Nick Sole crouched behind a wall, totally strapped. Steel pipe, survival knife, bone-handled revolver.
Problem was, the revolver only had two bullets left.
And a Swarm had just turned down the street.
Moving slow, but not slow enough.
Nick rechecked his supplies.
Food? Not much.
Medicine? Gone.
Synthetic adrenaline?
He’d shot himself in the thigh with a hypo right after the last plane crash. A USWAY Air 767. Just fell out of the sky, broke in two pieces, took out half a strip mall and everything from the parking lot to the river.
Lost a lot of good people on that plane.
Or maybe they were all Swarm, so screw ’em.
Hard to know where you stood these days.
Unless you were standing on neck.
Either way, he and Amanda needed to move. They’d just done a recon of the Boxxmart by the interstate. Other people’d had the same idea. The guns were already looted, down to peashooter target pistols that wouldn’t drop a Girl Scout, let alone a hungry Lurker. The propane was gone. The first-aid kits were gone. Even the flat-screen TVs were gone. What were they going to plug it into, a Lurker’s ass? The only food left was a bag of Blowritos (nutritive value: zero) and a few sticks of beef jerky — not counting the walking beef jerky Amanda had spent her last hollow-points on.

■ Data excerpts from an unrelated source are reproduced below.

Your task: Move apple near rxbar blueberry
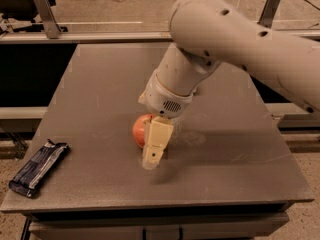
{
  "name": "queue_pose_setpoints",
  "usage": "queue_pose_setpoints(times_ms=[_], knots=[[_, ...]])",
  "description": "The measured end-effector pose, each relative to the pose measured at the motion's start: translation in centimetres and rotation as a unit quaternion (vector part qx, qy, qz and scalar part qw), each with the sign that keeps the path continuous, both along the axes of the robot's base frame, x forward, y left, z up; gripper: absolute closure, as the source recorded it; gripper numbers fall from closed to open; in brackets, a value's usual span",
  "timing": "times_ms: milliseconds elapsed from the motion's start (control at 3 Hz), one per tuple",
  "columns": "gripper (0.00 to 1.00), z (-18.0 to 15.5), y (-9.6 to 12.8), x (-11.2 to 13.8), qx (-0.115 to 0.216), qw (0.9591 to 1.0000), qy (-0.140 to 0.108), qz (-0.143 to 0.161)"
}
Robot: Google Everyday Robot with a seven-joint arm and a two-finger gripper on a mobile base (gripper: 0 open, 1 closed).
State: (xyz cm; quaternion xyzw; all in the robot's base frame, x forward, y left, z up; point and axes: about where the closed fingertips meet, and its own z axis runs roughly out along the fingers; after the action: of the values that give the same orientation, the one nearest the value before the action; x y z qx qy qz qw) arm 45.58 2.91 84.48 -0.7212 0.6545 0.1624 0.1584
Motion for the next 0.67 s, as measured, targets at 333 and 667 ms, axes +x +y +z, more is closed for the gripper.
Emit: queue_pose_setpoints(times_ms=[333, 667], knots=[[0.19, 0.13, -0.01, -0.10, 0.000, 1.0000, -0.001, 0.000], [0.42, 0.19, 0.04, -0.19, -0.001, 1.0000, -0.002, 0.001]])
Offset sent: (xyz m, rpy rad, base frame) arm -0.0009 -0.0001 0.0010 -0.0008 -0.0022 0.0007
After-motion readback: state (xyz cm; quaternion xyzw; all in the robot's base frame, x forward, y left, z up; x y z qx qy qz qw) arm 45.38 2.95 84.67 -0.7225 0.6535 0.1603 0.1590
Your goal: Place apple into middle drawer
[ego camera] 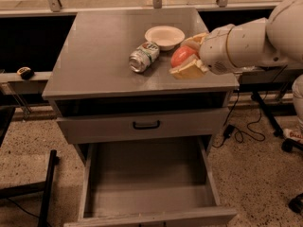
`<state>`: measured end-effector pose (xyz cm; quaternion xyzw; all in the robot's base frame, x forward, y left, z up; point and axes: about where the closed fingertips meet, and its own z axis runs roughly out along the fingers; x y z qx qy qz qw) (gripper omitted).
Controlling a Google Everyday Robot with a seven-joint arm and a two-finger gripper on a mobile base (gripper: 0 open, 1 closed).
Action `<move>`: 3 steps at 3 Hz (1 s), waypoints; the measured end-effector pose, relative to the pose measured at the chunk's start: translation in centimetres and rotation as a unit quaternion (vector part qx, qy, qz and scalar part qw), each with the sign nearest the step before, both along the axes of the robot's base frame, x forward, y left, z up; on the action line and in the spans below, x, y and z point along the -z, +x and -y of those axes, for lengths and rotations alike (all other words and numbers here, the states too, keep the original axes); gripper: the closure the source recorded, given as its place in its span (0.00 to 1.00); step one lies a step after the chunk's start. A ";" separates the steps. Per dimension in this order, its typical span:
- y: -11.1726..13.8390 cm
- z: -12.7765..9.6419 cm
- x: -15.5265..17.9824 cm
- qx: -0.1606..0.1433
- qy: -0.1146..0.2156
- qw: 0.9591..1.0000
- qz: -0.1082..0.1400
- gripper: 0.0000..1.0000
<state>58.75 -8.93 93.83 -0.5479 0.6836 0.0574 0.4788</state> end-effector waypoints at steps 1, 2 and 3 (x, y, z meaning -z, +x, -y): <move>-1.3 -0.5 3.9 -0.043 -0.022 0.999 -0.017 1.00; -5.9 0.3 10.9 -0.105 -0.073 0.990 -0.065 1.00; -8.3 1.4 15.4 -0.152 -0.117 0.978 -0.088 1.00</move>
Offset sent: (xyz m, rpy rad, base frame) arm -0.1354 -0.0321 -0.2119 -0.3030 0.3011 0.3672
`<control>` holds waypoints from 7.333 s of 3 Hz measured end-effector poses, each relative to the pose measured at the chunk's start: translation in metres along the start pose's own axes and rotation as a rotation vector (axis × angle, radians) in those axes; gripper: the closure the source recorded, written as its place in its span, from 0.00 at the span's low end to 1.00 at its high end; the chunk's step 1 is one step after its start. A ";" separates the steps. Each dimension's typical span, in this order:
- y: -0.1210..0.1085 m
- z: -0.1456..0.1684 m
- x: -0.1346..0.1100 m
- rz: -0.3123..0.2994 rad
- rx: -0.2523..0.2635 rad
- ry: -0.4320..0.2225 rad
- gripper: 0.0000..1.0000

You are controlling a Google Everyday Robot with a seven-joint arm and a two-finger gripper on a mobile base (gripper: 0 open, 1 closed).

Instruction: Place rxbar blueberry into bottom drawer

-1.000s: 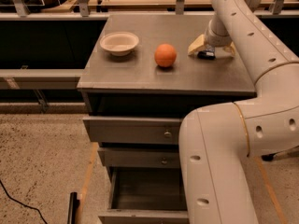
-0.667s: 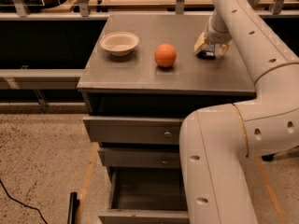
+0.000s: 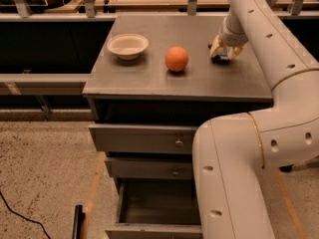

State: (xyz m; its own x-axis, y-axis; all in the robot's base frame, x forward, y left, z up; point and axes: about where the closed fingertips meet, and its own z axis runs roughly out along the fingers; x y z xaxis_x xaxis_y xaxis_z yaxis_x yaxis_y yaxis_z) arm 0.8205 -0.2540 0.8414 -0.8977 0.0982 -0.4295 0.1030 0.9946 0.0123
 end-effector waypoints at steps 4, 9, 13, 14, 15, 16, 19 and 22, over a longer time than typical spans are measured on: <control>0.013 -0.125 0.035 -0.114 -0.293 -0.004 1.00; 0.034 -0.237 0.201 0.257 -0.565 0.268 1.00; 0.037 -0.175 0.285 0.655 -0.662 0.417 1.00; 0.032 -0.121 0.321 0.784 -0.634 0.492 1.00; 0.027 -0.054 0.364 0.903 -0.599 0.617 1.00; 0.028 -0.054 0.364 0.903 -0.599 0.617 1.00; 0.029 0.153 0.443 1.290 -0.585 0.811 1.00; 0.040 0.234 0.486 1.342 -0.480 0.861 1.00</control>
Offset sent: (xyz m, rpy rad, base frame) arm -0.1722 0.0306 0.1047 0.2284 0.0266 0.3564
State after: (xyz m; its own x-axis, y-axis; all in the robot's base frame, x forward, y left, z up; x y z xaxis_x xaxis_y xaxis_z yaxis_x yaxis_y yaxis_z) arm 0.4889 -0.1739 0.4221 -0.2603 0.6613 0.7035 0.9596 0.0967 0.2641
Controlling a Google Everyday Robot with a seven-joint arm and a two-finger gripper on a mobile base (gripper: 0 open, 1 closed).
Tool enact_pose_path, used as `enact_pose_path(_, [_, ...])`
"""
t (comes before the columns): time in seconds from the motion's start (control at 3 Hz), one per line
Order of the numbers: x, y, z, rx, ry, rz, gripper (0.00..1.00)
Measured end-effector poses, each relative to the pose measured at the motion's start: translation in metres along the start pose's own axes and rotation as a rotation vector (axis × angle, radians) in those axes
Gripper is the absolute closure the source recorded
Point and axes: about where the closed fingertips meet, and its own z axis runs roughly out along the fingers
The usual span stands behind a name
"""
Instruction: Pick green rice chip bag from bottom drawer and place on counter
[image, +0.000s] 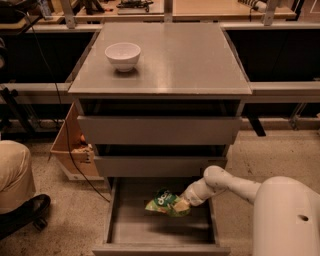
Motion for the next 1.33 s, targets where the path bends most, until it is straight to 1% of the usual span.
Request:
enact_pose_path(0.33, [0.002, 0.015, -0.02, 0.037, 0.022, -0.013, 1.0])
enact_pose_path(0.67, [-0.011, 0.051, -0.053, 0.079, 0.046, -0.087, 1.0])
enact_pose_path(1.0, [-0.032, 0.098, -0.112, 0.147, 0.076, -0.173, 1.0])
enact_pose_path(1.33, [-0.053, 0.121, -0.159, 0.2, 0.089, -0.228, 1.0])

“You ready?” she asked, tying a strip of dirty cloth around an open leg wound. She had a slash across her face, the shaft of an arrow embedded in her shoulder, and dried blood caked in her hair.
No complaints.
No crying.
Totally ready for action.
Amanda, his little sister, looking more thirty-nine than nine years old in the diesel-heavy light.
“I had a hundred more like her, we might actually hold this city,” said the lieutenant in charge of their neighborhood — right before he’d been dragged, screaming, into a sewer. Nick, on the other hand, was appreciated mostly for his ability to carry crates of ammo and open canned food quickly.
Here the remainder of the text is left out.